- **Exercise details**
Because the copy must hold no pictures, return the data below with all of its words intact.

══ Dataset extract

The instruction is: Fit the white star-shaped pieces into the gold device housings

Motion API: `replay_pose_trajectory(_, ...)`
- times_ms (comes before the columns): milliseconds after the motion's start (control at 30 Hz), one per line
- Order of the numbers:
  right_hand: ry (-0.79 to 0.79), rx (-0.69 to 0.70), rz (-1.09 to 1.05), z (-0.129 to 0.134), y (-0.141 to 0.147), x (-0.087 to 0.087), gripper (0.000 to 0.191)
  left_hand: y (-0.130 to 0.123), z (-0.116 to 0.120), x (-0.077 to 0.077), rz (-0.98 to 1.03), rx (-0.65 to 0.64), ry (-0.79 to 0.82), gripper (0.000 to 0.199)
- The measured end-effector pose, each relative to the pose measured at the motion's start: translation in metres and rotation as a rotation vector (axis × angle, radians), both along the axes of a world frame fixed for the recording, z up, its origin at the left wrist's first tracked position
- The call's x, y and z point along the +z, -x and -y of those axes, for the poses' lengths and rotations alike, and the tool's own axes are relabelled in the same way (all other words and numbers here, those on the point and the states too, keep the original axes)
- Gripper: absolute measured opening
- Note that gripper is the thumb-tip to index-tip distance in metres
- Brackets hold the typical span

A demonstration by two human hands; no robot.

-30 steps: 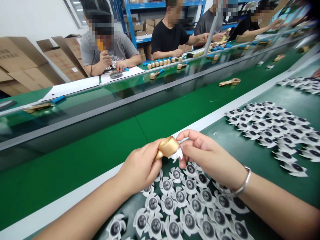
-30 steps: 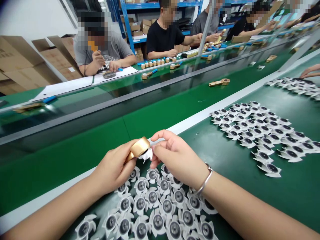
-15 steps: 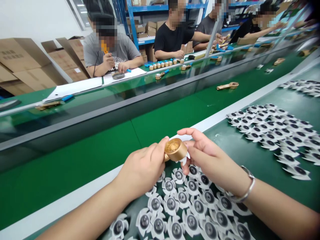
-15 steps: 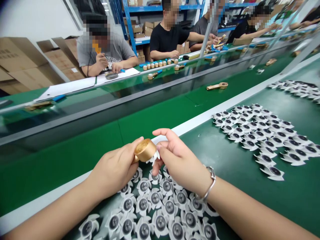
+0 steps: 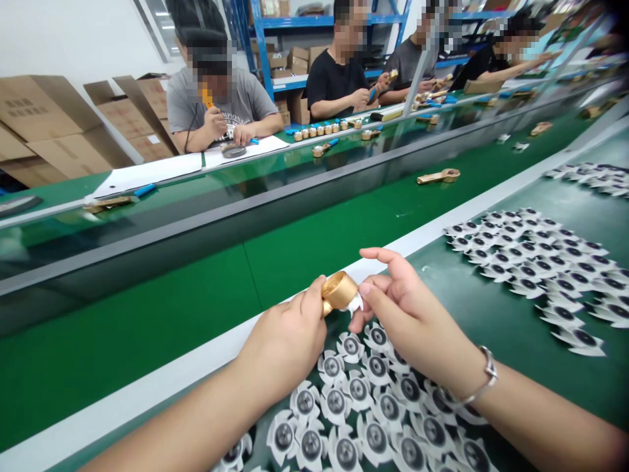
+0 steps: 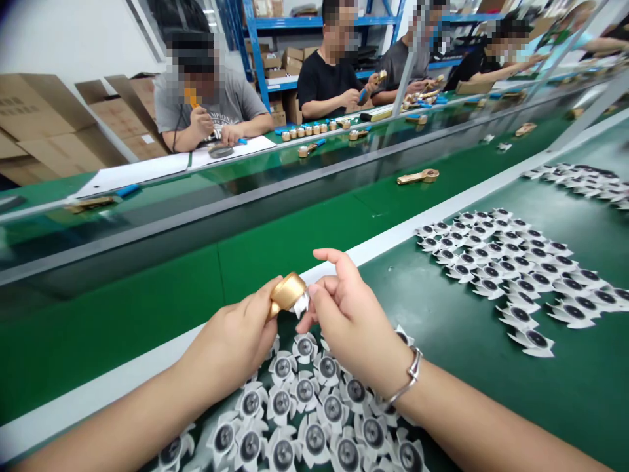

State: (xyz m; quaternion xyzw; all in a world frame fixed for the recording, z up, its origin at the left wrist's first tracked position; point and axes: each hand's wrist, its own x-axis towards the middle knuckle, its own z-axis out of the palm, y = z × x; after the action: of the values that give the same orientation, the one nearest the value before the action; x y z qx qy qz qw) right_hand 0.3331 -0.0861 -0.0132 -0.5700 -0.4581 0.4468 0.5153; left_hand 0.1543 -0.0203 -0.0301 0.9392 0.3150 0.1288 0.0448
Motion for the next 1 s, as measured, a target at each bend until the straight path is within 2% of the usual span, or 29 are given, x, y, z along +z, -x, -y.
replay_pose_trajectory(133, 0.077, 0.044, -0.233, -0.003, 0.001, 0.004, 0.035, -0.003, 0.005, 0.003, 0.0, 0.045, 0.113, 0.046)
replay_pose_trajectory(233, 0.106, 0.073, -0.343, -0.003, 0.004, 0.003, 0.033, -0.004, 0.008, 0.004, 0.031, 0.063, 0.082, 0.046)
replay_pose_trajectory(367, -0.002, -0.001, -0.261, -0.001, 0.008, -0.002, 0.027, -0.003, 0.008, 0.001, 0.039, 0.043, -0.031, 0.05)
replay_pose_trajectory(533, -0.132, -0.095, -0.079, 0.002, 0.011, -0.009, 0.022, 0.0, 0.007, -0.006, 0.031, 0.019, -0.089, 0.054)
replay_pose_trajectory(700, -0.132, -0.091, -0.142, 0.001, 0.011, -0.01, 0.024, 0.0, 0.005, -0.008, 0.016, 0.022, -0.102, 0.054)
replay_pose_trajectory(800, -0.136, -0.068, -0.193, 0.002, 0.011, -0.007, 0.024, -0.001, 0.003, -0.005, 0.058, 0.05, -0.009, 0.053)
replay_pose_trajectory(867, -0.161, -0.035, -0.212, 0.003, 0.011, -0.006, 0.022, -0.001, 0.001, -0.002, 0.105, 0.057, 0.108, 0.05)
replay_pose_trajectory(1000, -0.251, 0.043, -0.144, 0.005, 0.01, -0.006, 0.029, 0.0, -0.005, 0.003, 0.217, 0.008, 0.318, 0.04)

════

- **Result**
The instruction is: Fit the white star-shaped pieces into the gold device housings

Motion API: `replay_pose_trajectory(_, ...)`
- times_ms (comes before the columns): milliseconds after the motion's start (control at 30 Hz), one per line
- Order of the numbers:
  right_hand: ry (-0.79 to 0.79), rx (-0.69 to 0.70), rz (-1.09 to 1.05), z (-0.129 to 0.134), y (-0.141 to 0.147), x (-0.087 to 0.087), gripper (0.000 to 0.191)
  left_hand: y (-0.130 to 0.123), z (-0.116 to 0.120), x (-0.077 to 0.077), rz (-0.98 to 1.03), rx (-0.65 to 0.64), ry (-0.79 to 0.82), gripper (0.000 to 0.199)
- The measured end-effector pose, each relative to the pose measured at the motion's start: translation in metres and rotation as a rotation vector (axis × angle, radians), both along the axes of a world frame fixed for the recording, z up, its origin at the left wrist's first tracked position
- The call's x, y and z point along the +z, -x and -y of those axes, for the poses' lengths and rotations alike, and the tool's own axes are relabelled in the same way (all other words and numbers here, those on the point and the states too, keep the original axes)
- Gripper: absolute measured opening
- Note that gripper is the thumb-tip to index-tip distance in metres
- Brackets hold the typical span

A demonstration by two human hands; no robot.

-30 steps: 
-30 steps: 
-15 steps: 
-15 steps: 
+0 steps: 
+0 steps: 

State: (xyz m; quaternion xyzw; all in a world frame fixed for the recording, z up, its origin at the left wrist's first tracked position; point and axes: each hand's wrist, its own x-axis towards the middle knuckle, its own z-axis out of the palm, y = z × x; after the action: of the values that give the same orientation, the one nearest the value before the action; x y z qx qy qz qw) right_hand 0.3331 -0.0861 -0.0132 -0.5700 -0.4581 0.4468 0.5153; left_hand 0.1543 -0.0203 -0.0301 0.9392 0.3150 0.1288 0.0448
Motion for the next 1 s, as measured, a target at each bend until the straight path is within 2% of the usual span, or 29 are given, x, y, z along +z, -x, -y.
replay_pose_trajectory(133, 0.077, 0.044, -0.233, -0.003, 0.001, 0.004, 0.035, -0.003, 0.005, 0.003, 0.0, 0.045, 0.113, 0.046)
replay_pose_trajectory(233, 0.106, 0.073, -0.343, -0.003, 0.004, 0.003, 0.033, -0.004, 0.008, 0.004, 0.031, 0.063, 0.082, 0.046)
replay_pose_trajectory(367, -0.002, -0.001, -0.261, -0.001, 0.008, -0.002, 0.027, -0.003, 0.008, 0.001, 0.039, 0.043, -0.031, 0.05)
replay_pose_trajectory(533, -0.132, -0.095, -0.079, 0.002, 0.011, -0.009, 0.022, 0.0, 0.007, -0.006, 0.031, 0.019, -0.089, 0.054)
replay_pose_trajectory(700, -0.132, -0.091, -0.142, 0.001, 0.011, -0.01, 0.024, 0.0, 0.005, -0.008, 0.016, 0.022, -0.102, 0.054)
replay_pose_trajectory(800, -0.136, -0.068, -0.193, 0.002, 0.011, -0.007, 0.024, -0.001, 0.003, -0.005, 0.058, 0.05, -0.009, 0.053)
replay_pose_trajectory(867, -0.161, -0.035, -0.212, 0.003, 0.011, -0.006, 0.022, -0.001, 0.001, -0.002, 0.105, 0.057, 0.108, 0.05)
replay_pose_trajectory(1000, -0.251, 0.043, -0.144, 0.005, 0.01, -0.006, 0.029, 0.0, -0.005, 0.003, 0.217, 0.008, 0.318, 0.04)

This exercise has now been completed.